> Exercise requirements:
Copy verbatim the block of lines in the entries below whose first line contains "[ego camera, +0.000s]" and whose last line contains "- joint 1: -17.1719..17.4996". Leave out all other lines.

> Dataset excerpts:
* * * *

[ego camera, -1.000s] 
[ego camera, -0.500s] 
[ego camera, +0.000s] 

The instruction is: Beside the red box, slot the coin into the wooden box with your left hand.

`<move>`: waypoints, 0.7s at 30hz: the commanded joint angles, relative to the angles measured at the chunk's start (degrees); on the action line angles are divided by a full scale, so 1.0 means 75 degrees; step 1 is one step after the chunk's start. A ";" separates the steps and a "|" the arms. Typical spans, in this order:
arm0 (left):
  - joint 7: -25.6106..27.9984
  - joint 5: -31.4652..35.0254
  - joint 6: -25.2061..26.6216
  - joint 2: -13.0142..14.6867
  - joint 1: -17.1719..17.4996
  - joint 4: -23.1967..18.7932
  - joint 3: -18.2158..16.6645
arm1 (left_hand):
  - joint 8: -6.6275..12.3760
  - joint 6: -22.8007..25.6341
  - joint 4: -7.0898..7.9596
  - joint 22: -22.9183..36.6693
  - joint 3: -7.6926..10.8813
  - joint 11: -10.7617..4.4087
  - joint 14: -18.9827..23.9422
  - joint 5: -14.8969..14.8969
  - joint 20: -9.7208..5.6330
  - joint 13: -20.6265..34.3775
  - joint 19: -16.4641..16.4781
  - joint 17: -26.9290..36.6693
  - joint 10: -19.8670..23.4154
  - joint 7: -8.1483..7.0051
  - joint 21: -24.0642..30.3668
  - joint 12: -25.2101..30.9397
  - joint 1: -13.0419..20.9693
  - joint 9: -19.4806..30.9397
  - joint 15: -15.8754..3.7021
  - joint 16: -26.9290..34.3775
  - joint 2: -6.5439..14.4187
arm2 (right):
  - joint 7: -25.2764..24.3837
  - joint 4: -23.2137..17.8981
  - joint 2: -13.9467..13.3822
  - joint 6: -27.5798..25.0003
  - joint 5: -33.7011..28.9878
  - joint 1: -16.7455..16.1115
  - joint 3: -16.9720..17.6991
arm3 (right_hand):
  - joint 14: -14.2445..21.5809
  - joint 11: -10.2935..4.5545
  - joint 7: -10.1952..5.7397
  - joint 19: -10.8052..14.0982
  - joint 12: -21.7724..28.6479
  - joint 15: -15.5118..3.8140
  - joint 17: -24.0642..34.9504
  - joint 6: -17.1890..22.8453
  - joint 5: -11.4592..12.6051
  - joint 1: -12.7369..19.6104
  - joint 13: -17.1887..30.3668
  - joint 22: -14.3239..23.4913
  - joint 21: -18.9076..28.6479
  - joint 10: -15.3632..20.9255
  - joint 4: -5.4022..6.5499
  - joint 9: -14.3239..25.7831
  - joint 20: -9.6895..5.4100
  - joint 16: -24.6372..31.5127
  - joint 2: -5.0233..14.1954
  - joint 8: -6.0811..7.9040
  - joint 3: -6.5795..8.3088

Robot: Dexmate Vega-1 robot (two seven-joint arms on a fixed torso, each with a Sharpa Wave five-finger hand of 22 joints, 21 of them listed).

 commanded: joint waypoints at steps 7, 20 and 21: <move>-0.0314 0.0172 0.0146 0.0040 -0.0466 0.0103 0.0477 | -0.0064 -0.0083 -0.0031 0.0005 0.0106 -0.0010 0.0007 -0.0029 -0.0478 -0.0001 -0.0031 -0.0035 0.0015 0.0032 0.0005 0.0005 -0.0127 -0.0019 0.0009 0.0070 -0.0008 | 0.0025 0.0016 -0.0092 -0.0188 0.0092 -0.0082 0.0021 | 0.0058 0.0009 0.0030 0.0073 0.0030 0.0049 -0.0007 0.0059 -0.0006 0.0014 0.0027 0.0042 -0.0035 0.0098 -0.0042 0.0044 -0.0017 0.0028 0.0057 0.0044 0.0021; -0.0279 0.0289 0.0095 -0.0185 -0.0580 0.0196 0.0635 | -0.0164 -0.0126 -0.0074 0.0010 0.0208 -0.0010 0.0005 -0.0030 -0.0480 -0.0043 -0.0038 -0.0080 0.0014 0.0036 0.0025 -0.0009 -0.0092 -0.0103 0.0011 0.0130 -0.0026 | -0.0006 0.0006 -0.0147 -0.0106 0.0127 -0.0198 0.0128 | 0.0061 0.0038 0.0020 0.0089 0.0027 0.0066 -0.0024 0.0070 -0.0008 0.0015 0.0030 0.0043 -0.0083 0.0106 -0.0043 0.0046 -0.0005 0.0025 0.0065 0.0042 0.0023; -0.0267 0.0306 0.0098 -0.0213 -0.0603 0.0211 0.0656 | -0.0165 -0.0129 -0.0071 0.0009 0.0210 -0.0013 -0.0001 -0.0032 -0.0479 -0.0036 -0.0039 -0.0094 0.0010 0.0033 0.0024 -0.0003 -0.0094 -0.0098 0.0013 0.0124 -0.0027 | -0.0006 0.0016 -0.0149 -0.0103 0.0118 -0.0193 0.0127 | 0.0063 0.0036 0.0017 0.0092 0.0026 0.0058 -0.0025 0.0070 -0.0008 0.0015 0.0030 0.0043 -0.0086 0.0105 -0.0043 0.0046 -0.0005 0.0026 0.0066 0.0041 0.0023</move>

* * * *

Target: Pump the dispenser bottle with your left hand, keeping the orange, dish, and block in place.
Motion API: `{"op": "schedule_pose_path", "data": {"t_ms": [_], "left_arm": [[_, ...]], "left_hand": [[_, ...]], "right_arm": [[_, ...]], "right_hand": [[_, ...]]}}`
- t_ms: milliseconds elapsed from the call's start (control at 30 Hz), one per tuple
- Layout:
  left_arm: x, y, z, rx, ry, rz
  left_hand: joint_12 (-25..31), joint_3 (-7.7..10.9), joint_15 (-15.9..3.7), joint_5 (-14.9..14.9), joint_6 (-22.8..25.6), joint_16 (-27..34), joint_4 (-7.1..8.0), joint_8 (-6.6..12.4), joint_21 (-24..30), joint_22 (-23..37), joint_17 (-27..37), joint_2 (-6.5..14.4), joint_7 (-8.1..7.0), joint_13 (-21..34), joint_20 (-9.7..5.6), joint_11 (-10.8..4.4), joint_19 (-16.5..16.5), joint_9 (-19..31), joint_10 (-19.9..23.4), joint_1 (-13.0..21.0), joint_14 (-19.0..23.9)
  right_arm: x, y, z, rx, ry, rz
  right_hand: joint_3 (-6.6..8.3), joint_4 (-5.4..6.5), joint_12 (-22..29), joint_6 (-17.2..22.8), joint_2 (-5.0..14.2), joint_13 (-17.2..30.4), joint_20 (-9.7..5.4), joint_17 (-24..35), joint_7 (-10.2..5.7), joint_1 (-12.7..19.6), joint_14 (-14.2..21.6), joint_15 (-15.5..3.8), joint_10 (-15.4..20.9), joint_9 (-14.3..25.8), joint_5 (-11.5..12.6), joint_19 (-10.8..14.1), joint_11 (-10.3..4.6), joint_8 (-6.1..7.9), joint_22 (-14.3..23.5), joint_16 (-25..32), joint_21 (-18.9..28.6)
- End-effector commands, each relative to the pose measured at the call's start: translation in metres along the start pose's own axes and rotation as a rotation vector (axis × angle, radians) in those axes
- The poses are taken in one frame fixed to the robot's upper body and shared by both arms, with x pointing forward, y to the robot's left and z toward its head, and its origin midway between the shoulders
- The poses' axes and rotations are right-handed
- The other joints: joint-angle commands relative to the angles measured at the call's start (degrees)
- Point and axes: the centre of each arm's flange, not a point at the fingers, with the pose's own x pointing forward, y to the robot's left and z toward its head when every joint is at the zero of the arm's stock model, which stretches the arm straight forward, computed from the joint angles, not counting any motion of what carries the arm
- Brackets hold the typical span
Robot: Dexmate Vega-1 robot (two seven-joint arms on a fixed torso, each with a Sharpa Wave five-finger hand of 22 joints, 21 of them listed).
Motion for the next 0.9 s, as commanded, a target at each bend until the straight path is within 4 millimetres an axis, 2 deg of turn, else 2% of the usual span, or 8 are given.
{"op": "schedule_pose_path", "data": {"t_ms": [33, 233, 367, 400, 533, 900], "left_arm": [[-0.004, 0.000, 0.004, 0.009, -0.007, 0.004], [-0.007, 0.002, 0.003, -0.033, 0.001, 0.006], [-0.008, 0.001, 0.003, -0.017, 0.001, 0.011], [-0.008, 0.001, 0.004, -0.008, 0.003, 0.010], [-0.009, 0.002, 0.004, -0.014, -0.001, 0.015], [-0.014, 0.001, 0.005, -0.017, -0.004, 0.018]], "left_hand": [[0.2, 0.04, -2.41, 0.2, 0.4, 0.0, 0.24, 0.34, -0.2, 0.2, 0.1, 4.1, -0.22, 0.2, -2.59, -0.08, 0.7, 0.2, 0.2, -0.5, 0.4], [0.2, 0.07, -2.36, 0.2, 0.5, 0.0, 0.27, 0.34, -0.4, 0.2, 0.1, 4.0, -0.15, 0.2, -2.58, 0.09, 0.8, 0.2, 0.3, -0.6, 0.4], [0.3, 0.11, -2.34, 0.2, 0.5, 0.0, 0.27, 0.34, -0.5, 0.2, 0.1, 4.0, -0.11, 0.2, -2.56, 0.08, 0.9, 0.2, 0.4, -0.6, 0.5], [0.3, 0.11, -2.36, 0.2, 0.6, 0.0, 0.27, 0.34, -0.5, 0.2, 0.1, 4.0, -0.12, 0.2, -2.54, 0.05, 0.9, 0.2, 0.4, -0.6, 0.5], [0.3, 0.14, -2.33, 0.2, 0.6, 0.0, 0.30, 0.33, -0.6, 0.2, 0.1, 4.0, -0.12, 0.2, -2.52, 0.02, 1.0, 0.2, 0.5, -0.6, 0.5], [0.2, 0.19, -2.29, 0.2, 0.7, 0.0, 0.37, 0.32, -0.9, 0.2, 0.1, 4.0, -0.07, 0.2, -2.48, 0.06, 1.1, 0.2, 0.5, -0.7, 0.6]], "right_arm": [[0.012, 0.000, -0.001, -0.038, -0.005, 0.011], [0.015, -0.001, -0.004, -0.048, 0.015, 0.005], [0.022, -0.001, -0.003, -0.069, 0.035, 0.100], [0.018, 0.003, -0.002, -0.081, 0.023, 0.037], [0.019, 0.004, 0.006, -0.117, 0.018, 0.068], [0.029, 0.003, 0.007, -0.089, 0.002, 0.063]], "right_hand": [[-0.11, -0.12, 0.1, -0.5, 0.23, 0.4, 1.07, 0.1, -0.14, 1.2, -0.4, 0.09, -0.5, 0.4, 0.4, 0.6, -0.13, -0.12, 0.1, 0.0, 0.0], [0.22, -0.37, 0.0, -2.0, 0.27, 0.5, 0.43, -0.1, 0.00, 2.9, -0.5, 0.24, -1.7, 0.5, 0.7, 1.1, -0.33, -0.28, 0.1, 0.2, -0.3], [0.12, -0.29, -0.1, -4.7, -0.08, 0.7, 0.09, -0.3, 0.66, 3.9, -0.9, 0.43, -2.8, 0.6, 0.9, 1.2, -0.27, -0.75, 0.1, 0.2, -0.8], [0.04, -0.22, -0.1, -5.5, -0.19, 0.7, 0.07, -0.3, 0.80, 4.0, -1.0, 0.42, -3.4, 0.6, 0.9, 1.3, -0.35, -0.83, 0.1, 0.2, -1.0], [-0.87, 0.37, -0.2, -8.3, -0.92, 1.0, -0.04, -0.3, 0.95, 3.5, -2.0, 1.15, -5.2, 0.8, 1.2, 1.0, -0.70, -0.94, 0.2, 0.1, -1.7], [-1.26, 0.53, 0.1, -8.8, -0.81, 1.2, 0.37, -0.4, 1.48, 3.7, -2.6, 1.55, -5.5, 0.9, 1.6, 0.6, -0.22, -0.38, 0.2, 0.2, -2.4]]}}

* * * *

> Problem solution:
[ego camera, +0.000s] 

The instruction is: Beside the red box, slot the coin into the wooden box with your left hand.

`<move>`: waypoints, 0.7s at 30hz: the commanded joint angles, relative to the angles measured at the chunk's start (degrees); on the action line angles are divided by a full scale, so 1.0 means 75 degrees; step 1 is one step after the chunk's start. A ";" separates the steps and a "|" the arms. Typical spans, in this order:
arm0 (left):
  - joint 7: -25.6106..27.9984
  - joint 5: -31.4652..35.0254
  - joint 6: -25.2061..26.6216
  - joint 2: -13.0142..14.6867
  - joint 1: -17.1719..17.4996

No additional output will be produced.